Pictures should be left out when the listing below is repeated word for word.

§ PROVIDED DATA:
▬▬▬▬▬▬

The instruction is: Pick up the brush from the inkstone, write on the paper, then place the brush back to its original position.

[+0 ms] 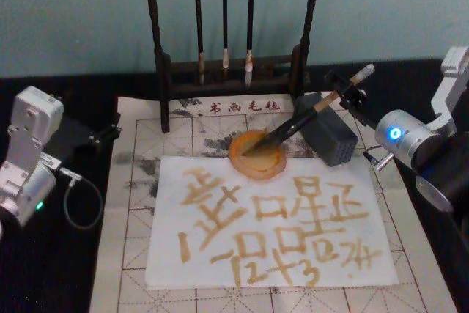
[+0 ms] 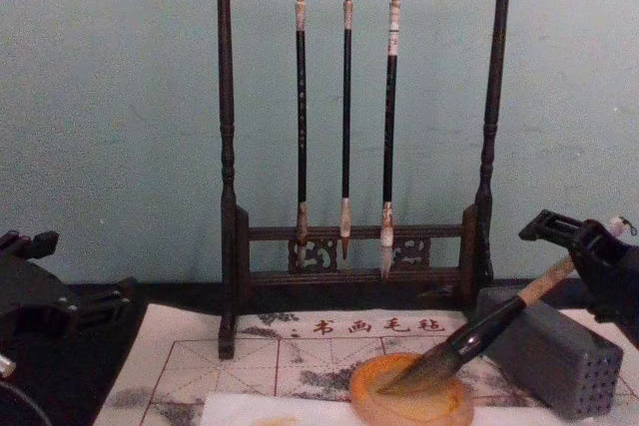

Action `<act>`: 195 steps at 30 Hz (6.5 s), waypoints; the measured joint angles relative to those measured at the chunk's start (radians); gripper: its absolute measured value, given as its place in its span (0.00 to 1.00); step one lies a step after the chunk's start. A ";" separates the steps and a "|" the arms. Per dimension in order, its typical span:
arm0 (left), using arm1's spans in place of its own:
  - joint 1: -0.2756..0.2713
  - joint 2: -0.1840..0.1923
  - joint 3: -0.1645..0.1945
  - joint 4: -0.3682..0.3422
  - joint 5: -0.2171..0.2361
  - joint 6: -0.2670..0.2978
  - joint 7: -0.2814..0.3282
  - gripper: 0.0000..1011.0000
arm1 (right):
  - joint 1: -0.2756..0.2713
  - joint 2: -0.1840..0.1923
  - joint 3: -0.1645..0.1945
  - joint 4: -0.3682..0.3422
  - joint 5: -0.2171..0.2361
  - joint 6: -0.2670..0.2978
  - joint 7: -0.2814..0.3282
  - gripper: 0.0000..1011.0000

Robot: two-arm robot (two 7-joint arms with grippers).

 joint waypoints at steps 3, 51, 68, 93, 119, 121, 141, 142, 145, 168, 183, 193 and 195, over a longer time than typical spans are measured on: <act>0.000 0.000 0.000 0.000 0.000 0.000 0.000 0.99 | 0.001 0.005 -0.008 0.001 0.005 -0.006 -0.001 0.99; 0.000 0.000 0.000 0.000 0.000 0.000 0.000 0.99 | 0.000 0.003 -0.003 0.000 0.003 -0.003 0.000 0.18; 0.000 0.000 0.000 0.000 0.000 0.000 0.000 0.99 | 0.003 0.020 -0.022 -0.017 0.010 -0.034 0.029 0.18; 0.000 0.000 0.000 0.000 0.000 0.000 0.000 0.99 | -0.004 0.162 -0.199 -0.142 -0.225 -0.296 0.399 0.18; 0.000 0.000 0.000 0.000 0.000 0.000 0.000 0.99 | 0.004 0.093 -0.288 -0.058 -0.459 -0.465 0.553 0.18; 0.000 0.000 0.000 0.000 0.000 0.000 0.000 0.99 | 0.002 0.085 -0.288 -0.052 -0.470 -0.475 0.555 0.18; 0.000 0.000 0.000 0.000 0.000 0.000 0.000 0.99 | 0.003 0.011 -0.292 0.020 -0.576 -0.567 0.579 0.18; 0.000 0.000 0.000 0.000 0.000 0.000 0.000 0.99 | 0.002 0.009 -0.291 0.021 -0.579 -0.569 0.580 0.18; 0.000 0.000 0.000 0.000 0.000 0.000 0.000 0.99 | -0.001 0.000 -0.289 0.025 -0.585 -0.573 0.587 0.18; 0.000 0.000 0.000 0.000 0.000 0.000 0.000 0.99 | -0.038 -0.034 -0.279 -0.001 -0.638 -0.580 0.634 0.18; 0.000 0.000 0.000 0.000 0.000 0.000 0.000 0.99 | -0.041 -0.052 -0.276 0.026 -0.677 -0.616 0.646 0.18; 0.000 0.000 0.000 0.000 0.000 0.000 0.000 0.99 | -0.045 -0.068 -0.272 0.037 -0.695 -0.642 0.651 0.18; 0.000 0.000 0.000 0.000 0.000 0.000 0.000 0.99 | -0.045 -0.071 -0.271 0.040 -0.698 -0.645 0.651 0.18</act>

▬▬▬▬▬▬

§ FINISHED EXERCISE:
The instruction is: Pick up the brush from the inkstone, write on the paper, then place the brush back to its original position.

[+0 ms] 
[+0 ms] 

Action `<act>`: 195 steps at 30 Hz (6.5 s), waypoints; the measured joint angles relative to those measured at the chunk's start (radians); gripper: its absolute measured value, given as its place in its span (0.00 to 1.00); step one lies a step after the chunk's start. A ";" separates the steps and a "|" the arms. Per dimension in order, its typical span:
arm0 (left), using arm1's spans in place of its own:
  - joint 1: -0.2756..0.2713
  - joint 2: -0.1840..0.1923
  - joint 3: -0.1645..0.1945
  - joint 4: -0.3682..0.3422
  - joint 5: -0.2171..0.2361
  - joint 6: -0.2670..0.2978
  - joint 7: -0.2814..0.3282
  - gripper: 0.0000..1011.0000
arm1 (right):
  - joint 1: -0.2756..0.2713
  - joint 2: -0.1840..0.1923
  - joint 3: -0.1645..0.1945
  - joint 4: -0.3682..0.3422
  - joint 5: -0.2171..0.2361
  - joint 6: -0.2670..0.2978
  - joint 7: -0.2814..0.3282
  - gripper: 0.0000..1011.0000

Robot: two-arm robot (two 7-joint arms with grippers).

 joint waypoints at steps 3, 51, 68, 93, 119, 121, 141, 142, 145, 168, 183, 193 and 195, over a longer time than typical spans are measured on: <act>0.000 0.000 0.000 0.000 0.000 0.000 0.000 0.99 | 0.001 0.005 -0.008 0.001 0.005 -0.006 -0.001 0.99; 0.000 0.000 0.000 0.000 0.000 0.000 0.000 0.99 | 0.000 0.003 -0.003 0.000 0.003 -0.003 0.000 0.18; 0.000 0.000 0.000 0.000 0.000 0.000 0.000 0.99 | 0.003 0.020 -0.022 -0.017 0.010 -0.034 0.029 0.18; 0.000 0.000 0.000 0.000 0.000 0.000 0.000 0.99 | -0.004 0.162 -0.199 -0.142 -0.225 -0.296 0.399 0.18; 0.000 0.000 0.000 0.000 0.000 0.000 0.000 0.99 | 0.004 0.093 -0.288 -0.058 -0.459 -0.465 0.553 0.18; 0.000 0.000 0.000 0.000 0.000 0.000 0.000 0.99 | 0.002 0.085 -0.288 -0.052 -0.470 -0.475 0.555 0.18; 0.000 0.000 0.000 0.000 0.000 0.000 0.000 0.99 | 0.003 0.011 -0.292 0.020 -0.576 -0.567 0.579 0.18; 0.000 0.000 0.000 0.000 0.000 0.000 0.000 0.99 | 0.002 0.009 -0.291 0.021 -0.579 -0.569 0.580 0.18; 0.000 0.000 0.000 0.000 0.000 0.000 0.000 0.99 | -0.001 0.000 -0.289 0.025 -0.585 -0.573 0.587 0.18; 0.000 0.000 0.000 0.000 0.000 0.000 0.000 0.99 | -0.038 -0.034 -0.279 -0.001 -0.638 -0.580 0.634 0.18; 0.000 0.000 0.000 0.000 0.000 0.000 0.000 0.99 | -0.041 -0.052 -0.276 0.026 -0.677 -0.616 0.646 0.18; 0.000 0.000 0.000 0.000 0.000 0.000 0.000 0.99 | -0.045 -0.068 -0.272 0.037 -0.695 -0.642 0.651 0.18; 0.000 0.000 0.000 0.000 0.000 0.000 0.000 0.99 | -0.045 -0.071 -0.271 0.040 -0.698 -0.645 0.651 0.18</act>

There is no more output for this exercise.